Neal Cardwell Jan. 18, 2017, 6:33 p.m. UTC | #5
On Wed, Jan 18, 2017 at 1:16 PM, Eric Dumazet <edumazet@google.com> wrote:
>
> On Wed, Jan 18, 2017 at 10:13 AM, Yuchung Cheng <ycheng@google.com> wrote:
> > On Wed, Jan 18, 2017 at 9:35 AM, Eric Dumazet <edumazet@google.com> wrote:
> >>
> >> On Wed, Jan 18, 2017 at 9:32 AM, Alexey Kodanev
> >> <alexey.kodanev@oracle.com> wrote:
> >> > Hi Eric,
> >> >
> >> > On 01/13/2017 08:07 PM, Alexey Kodanev wrote:
> >> >
> >>
> >> > Looks like max_window not correctly initialized for tfo sockets.
> >> > On my test machine it has set to '5592320' in tcp_fastopen_create_child().
> >> >
> >> > This diff fixes the issue, the question: is this the right place to do it?
> >> >
> >> > diff --git a/net/ipv4/tcp_fastopen.c b/net/ipv4/tcp_fastopen.c
> >> > index 4e777a3..33ed508 100644
> >> > --- a/net/ipv4/tcp_fastopen.c
> >> > +++ b/net/ipv4/tcp_fastopen.c
> >> > @@ -206,6 +206,8 @@ static struct sock *tcp_fastopen_create_child(struct
> >> > sock *sk,
> >> >          */
> >> >         tp->snd_wnd = ntohs(tcp_hdr(skb)->window);
> >> >
> >> > +       tp->max_window = tp->snd_wnd;
> >> > +
> >>
> >> Excellent catch.

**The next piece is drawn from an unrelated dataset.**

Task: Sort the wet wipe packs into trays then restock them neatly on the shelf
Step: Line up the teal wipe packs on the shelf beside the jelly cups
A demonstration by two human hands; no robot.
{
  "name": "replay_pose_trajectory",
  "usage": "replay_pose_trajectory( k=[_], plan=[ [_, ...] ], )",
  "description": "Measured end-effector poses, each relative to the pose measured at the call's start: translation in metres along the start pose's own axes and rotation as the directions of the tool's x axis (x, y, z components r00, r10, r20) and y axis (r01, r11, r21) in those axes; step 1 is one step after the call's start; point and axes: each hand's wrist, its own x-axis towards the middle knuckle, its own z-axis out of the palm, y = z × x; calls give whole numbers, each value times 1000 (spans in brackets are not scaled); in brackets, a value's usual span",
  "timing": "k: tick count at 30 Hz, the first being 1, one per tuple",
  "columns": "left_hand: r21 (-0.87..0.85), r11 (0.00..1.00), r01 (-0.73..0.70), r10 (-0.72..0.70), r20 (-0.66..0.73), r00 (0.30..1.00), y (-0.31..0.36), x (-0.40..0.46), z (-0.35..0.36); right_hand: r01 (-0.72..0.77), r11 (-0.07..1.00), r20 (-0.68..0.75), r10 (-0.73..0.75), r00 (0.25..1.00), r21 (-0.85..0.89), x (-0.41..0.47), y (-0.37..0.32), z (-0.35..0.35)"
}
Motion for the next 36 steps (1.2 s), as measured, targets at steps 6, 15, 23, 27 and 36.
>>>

Let me test our regression tests with this.
> > Indeed nice catch. Thanks for the investigative work!
> >
>
> We do have 2 failures, but tests might have depended on undocumented behavior
>
> (For googlers :
> Ran 211 tests: 209 passing, 0 flaky 2 failing
> Sponge: http://sponge/f1575065-6e1c-4514-bced-9167ce56d2ee
> )

Yes, exactly, those test failures look fine. Looks like the test was
implicitly expecting the old buggy behavior (and it wasn't noticed
because the 10*MSS output matches IW10, so it looked fine. But now
with the fix, I believe we are seeing the correct new behavior because
tcp_xmit_size_goal() is calling tcp_bound_to_half_wnd(), and now with
max_window fixed, the outgoing TSO skb is now the correct 5*MSS (half
of the rwin of 10000). So the test results look good to me.

Thanks, Alexey, for tracking this down! :-)

neal
Neal Cardwell Jan. 18, 2017, 6:42 p.m. UTC | #6
On Wed, Jan 18, 2017 at 1:27 PM, Yuchung Cheng <ycheng@google.com> wrote:
> Hi Eric: yeah I think the test was just due to the TSO chunking
> difference between prod and upstream, which I was able to avoid with
> this patch re-suited by Neal in b/34128974. In fact, this patch
> enables me to run all recovery tests on upstream kernels for my RACK
> patch set.
>
> Neal: can we polish and check that in? super useful.

Yes, sounds good. Glad that was useful. I will work on polishing up
and checking in the patch to make packetdrill agnostic to TSO
segmentation by default (for upstream and Google).

neal
diff mbox

Patch

diff --git a/net/ipv4/tcp_fastopen.c b/net/ipv4/tcp_fastopen.c
index 4e777a3..33ed508 100644
--- a/net/ipv4/tcp_fastopen.c
+++ b/net/ipv4/tcp_fastopen.c
@@ -206,6 +206,8 @@  static struct sock *tcp_fastopen_create_child(struct 
sock *sk,
          */
         tp->snd_wnd = ntohs(tcp_hdr(skb)->window);

+       tp->max_window = tp->snd_wnd;
+
         /* Activate the retrans timer so that SYNACK can be retransmitted.
          * The request socket is not added to the ehash